Because one can arbitrarily include any number of copies of 1 in any factorization - e.g. 5, 5x1, 5x1x1, 5x1x1x1 etc are all valid factorizations of 5. Therefore, 1 has to be uniquely excluded as a prime number.
That is not my understanding of the correct answer although I am only going by what one professor told me a long time ago. (I don't see how it's related to my point about the main idea of a prime number.)


bennevis's response is basically exactly right.

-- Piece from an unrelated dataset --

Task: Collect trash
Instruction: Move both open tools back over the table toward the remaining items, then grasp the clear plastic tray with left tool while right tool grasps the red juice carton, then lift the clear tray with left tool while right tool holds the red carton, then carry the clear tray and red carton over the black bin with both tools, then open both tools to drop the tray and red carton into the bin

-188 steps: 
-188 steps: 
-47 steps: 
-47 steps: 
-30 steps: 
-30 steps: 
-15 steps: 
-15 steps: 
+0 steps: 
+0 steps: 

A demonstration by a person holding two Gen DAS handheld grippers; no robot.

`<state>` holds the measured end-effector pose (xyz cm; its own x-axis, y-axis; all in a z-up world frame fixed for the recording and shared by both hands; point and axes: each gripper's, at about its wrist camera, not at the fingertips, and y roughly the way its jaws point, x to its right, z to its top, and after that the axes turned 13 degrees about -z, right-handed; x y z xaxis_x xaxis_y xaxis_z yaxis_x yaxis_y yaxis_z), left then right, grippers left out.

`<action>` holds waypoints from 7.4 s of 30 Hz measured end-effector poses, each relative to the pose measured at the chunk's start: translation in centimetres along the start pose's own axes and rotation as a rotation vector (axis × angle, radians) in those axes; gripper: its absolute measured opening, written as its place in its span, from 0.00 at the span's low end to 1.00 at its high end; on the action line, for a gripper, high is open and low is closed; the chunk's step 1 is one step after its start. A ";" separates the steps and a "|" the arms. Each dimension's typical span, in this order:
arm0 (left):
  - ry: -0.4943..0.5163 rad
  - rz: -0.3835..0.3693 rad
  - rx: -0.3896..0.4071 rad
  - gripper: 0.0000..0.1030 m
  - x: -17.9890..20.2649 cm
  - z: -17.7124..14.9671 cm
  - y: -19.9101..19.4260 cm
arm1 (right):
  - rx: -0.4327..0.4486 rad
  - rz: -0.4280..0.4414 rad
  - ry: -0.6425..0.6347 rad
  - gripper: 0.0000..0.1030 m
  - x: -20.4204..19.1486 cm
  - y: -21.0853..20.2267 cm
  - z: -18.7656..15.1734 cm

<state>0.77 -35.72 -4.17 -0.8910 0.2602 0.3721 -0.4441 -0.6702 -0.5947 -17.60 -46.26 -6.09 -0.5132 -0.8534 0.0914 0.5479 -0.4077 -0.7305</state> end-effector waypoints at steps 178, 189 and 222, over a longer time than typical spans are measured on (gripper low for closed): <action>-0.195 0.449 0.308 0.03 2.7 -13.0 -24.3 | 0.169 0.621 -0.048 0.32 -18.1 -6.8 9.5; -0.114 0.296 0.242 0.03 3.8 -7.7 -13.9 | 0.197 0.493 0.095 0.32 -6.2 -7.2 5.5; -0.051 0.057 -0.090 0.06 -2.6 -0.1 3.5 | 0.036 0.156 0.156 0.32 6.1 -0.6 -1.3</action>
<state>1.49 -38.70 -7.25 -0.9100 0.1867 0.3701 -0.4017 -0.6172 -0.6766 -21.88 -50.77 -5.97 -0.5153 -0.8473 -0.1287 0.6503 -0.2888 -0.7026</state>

The question of whether to consider 1 a prime is, in once sense, arbitrary. If we define a prime to be "any integer > 0 whose factors are 1 and itself", then 1 is a prime. If we define a prime to be "any integer > 1 whose factors are 1 and itself", then 1 is not a prime.

Mathematicians have chosen the second definition. Why did they do that?

The answer is that if 1 were a prime, then the Fundamental Theorem of Arithmetic, which states that any positive number can be uniquely decomposed into a product of primes, wouldn't be true. The "unique" part would break. The corrected statement of that theorem would become less elegant.

And the Fundamental Theorem of Arithmetic is so important that mathematicians decided it should have a simple and elegant statement!

(Source: I'm a mathematician! smile )

-Jason

p.s. the first three google hits under "why isn't 1 a prime number" corroborate this reason; two of them mention the Fundamental Theorem of Arithmetic by name!


Beethoven op.110, Chopin op.27/2, Liszt Vallée d'Obermann
#2076113 - 05/02/13 07:14 PM Re: Favorite piano work .... [Re: beet31425]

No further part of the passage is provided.